Rosemarie | 619 comments I have finished the first part and am now about to experience Hammer Day. The chapter which described the preparations for the event-especially the empty shelves in stores are eerily familiar.


message 11: by Rosemarie (new)

Rosemarie | 619 comments There's a new comet in the sky.


message 12: by Leo (new)

Leo | 786 comments Run on toilet paper?


message 13: by Rosemarie (new)

Rosemarie | 619 comments They didn't mention that at all!


message 14: by Dan (new)

Dan Peter wrote: "Buck: "I'm currently reading a book about different meteorite hitting the earth, The Calculating Stars, a Tor freebie. Not nearly as good"

Agreed. I was surprised how much I didn't like it. DNF."


Agree as well: The Calculating Stars, as terrible as it is, actually won a Hugo. A Hugo!--and Lucifer's Hammer didn't...


message 15: by Dan (new)

Dan This is an amazing novel. We encounter similar situations in The Wanderer and, of course, The Stand, but N&P really take the time to deconstruct humanity to the barest of essentials.

(view spoiler)


message 16: by Jim (new)

Jim (jimmaclachlan) | 4367 comments I started listening to the audiobook today. It's really sucked me in. There are a lot of characters & cuts from one situation to another, but I haven't had any trouble keeping them straight since they're memorable & extremely diverse: a senator, astronauts, TV preacher, hoodlum, stalker/lunatic, & several liberated women.

I'm really enjoying the science, though. It's very well done through the TV interviews. Some is out of date of course, but it's not awful & the passion for it never gets old. The attitudes were formative for me & I once argued it in the Op-Ed pages of a newspaper decades ago.

The historical aspects are nice. It's 50 years old & yet doesn't seem that old to me. A lot of the issues are perennial such as those with the nuclear power plant. That one especially struck me since I lived near one & watched another built near my cousin's house. Multiple millions spent on it, but it never generated an erg of power due to protests.


message 17: by Leo (last edited Jul 07, 2020 08:35AM) (new)

Leo | 786 comments Dan wrote: "... We encounter similar situations in The Wanderer and, of course, The Stand, ..."
Thats great, right now I am reading The Stand and Lucifers Hammer is next in line.
M-O-O-N that spells Hammer!


message 18: by Ed (new)

Ed Erwin | 2372 comments Mod
Rosemarie wrote: ".... The chapter which described the preparations for the event-especially the empty shelves in stores are eerily familiar."

You never know what it will be..... I'm now reduced to using an inferior brand of instant coffee! :(


message 19: by Peter (new)

Peter Tillman | 737 comments Ed wrote: "Rosemarie wrote: ".... The chapter which described the preparations for the event-especially the empty shelves in stores are eerily familiar."

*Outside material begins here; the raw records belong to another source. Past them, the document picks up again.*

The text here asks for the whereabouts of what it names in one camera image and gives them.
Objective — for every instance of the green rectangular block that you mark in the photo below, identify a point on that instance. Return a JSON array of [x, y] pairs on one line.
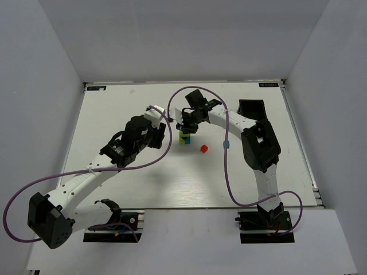
[[185, 135]]

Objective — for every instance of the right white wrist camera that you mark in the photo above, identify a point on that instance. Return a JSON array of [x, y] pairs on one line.
[[176, 115]]

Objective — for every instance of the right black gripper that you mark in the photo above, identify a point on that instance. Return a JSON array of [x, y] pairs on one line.
[[187, 125]]

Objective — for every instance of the blue corner label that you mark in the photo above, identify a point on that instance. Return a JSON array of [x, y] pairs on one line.
[[268, 84], [96, 88]]

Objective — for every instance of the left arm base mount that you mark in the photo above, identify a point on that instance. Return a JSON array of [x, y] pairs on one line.
[[127, 228]]

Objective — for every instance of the teal cube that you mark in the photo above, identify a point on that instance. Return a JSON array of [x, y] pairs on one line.
[[226, 144]]

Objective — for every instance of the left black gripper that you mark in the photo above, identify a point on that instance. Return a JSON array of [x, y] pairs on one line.
[[157, 135]]

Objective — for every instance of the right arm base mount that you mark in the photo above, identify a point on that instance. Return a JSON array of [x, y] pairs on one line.
[[255, 231]]

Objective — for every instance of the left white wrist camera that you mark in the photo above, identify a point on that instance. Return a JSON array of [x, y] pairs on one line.
[[154, 116]]

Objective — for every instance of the right blue corner label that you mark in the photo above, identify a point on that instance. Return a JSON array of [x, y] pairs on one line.
[[268, 84]]

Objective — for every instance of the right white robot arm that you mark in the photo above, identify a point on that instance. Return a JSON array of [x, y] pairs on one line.
[[261, 148]]

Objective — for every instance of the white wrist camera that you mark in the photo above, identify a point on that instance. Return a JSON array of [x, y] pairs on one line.
[[176, 115], [154, 116]]

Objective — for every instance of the left blue corner label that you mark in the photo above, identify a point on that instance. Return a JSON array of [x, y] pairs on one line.
[[96, 88]]

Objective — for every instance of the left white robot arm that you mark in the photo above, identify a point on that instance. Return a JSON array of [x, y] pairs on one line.
[[53, 217]]

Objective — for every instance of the red cube front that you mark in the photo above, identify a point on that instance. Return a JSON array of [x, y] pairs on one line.
[[204, 148]]

You never know what it will be..... I'm now reduced to using an inferior brand of instant coffee! "


Gadzooks! Fortunately, TJ hasn't run short of tea, and we bought our coffee by mail order long before CV-19. No interruptions there -- other than delivery being a bit slower.


message 20: by Jim (new)

Jim (jimmaclachlan) | 4367 comments All brands of instant coffee are inferior. Shudder. I've drunk a lot of different 'coffee' over the years, but have always disliked instant the most.

I'm now up to the Monday before Hot-fudge Sundae which falls on Tuesday. It's been wonderfully engaging. There are some short bits on how the world might end - CFCs in spray paint, freezing, heating, & others which have been bandied about. Most were misrepresentations of new scientific data, but some have been alleviated. They're the most interesting & heartening.

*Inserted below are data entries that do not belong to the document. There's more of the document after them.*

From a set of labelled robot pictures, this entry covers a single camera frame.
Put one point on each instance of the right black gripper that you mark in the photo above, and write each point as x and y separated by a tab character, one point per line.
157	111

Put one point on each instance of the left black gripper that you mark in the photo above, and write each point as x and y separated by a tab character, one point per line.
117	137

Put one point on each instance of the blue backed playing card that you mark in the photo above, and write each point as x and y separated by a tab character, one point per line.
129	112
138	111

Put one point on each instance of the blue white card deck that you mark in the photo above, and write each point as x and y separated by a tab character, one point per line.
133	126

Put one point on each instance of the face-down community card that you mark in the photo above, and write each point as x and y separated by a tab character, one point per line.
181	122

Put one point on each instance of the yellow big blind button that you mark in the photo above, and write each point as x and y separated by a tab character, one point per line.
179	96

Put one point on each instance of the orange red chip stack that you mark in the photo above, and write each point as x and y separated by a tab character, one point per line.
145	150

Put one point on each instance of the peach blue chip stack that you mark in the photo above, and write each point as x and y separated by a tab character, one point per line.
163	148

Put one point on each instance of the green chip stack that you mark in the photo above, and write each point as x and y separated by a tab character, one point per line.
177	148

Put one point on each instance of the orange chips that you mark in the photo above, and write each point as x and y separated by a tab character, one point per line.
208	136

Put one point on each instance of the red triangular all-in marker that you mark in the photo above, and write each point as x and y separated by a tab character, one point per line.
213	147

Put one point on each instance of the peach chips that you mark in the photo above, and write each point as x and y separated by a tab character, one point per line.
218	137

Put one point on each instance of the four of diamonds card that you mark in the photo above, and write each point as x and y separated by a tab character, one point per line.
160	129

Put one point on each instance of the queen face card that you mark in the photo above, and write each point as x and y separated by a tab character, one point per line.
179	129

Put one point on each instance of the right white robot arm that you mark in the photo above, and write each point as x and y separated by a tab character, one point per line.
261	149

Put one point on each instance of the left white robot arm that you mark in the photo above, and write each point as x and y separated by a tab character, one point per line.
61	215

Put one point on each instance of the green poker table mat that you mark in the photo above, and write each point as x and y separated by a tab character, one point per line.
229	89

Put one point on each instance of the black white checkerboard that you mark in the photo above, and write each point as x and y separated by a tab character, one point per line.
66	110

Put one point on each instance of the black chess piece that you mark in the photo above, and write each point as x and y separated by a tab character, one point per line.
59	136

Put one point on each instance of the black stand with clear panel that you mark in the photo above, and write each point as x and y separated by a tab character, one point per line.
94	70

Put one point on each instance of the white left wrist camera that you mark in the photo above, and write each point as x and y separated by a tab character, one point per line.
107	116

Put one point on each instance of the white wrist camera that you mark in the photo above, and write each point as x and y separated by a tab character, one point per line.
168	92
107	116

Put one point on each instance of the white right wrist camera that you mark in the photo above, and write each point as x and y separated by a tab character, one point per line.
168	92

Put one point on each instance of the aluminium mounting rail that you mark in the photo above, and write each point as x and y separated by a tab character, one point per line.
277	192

message 21: by Rosemarie (new)

Rosemarie | 619 comments I have now reached Hammer Day.


message 22: by Ed (new)

Ed Erwin | 2372 comments Mod
Jim wrote: "All brands of instant coffee are inferior...."

You are wrong. But I'm not going to argue politics here.


message 23: by Ed (new)

Ed Erwin | 2372 comments Mod
Rosemarie wrote: "I have now reached Hammer Day."

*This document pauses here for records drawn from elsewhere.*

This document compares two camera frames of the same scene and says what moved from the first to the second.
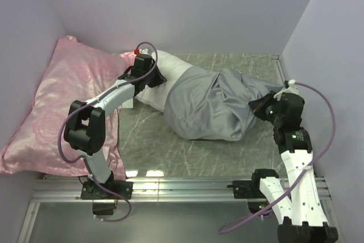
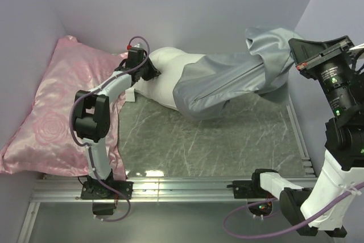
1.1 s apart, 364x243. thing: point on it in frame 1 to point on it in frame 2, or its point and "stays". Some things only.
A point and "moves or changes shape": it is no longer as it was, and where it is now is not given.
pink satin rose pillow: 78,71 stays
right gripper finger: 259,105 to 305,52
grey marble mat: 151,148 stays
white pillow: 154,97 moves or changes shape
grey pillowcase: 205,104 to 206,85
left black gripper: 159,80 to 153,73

Are you wearing Hammer Pants?


message 24: by Rosemarie (new)

Rosemarie | 619 comments Alas, no. Forever in Blue Jeans!


message 25: by Ed (last edited Jul 07, 2020 03:46PM) (new)

Ed Erwin | 2372 comments Mod
Jim wrote: "... I don't know if the info is available but I would like to find out more about their collaborating style like who wrote what. ..."

I'm also curious about how co-writing works.

One non-fiction book I read a few years ago said that when you see on the cover one name in a big font and the other in a small font, the small font person is probably the real writer of the majority of the text and the big name may be no more than an editor. Notice how small Maxine Paetro's name is here: The 9th Judgment (Women's Murder Club, #9) by James Patterson . She was the real writer. But James Patterson claims that he does often write the outline. "Patterson delivers exhaustive notes and outlines, sometimes running 80 pages, to co-authors.... “The success rate when I write the outline is almost 100 percent. When other people do, it’s 50 to 60 percent,” he says.

For Larry Niven the process may be different. I'm curious. I'm especially curious about Steven Barnes. He is one of the very few successful Black writers of SF before the year 2000. Niven gave him his start, and they wrote often together. Sometimes including Pournelle. Was Barnes the main author? Was Niven using his name to promote someone he liked who was doing most of the writing? Or was it a more equal collaboration?

Here is the only thing I could find so far, in an interview with Barnes:

GB: You've collaborated on several books, writing some with Larry Niven (the Dream Park books, and several others, most recently Saturn's Race), and some with Niven and Pournelle (The Legacy of Heorot and its sequel Beowulf's Children). What was the collaborative process like?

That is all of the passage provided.